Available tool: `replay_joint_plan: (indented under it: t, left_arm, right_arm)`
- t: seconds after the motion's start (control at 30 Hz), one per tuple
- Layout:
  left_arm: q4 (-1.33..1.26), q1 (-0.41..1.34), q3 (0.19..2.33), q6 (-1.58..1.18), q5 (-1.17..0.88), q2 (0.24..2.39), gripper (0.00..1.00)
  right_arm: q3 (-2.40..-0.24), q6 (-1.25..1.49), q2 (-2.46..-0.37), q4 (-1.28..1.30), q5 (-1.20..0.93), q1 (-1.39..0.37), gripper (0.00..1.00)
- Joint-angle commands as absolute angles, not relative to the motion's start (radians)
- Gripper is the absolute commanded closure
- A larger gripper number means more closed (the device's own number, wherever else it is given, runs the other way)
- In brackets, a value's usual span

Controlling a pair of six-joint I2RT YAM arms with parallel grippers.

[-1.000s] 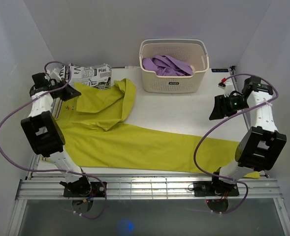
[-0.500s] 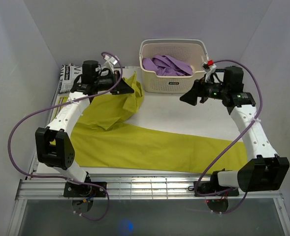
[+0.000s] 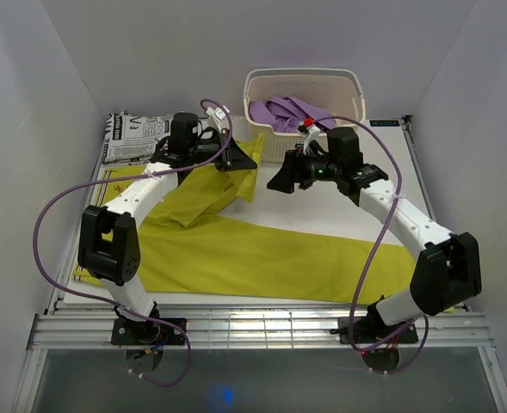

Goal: Fold and stack the trousers
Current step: Flatten the trousers out

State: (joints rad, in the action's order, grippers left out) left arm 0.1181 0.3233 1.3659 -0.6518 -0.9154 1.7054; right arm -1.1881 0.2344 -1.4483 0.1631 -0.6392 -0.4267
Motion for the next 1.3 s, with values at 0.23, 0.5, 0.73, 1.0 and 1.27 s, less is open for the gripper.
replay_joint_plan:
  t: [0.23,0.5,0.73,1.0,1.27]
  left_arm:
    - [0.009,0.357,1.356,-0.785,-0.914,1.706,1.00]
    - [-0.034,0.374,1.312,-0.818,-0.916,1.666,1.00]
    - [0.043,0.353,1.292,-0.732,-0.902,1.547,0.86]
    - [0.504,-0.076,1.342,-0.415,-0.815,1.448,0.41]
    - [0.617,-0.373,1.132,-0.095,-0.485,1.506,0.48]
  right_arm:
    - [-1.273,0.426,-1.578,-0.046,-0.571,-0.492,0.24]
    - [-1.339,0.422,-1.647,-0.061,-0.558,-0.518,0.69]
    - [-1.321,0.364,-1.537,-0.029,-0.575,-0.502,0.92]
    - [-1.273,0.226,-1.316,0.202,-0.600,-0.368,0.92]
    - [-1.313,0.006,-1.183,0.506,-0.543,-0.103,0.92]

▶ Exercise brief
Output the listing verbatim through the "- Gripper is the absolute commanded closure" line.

▶ Solution to the exercise
Available tool: `replay_joint_plan: (indented under it: t, left_arm, right_arm)`
- t: seconds after the motion's start (control at 30 Hz), one per tuple
- Layout:
  left_arm: q4 (-1.33..1.26), q1 (-0.41..1.34), q3 (0.19..2.33), q6 (-1.58..1.18), q5 (-1.17..0.88), q2 (0.24..2.39), gripper (0.00..1.00)
  right_arm: q3 (-2.40..-0.24), q6 (-1.25..1.49), q2 (-2.46..-0.37), q4 (-1.28..1.30), q5 (-1.20..0.93), q1 (-1.39..0.37), gripper (0.00..1.00)
- Joint-angle commands as absolute angles, not relative to the motion's start (radians)
- Gripper is the absolute commanded closure

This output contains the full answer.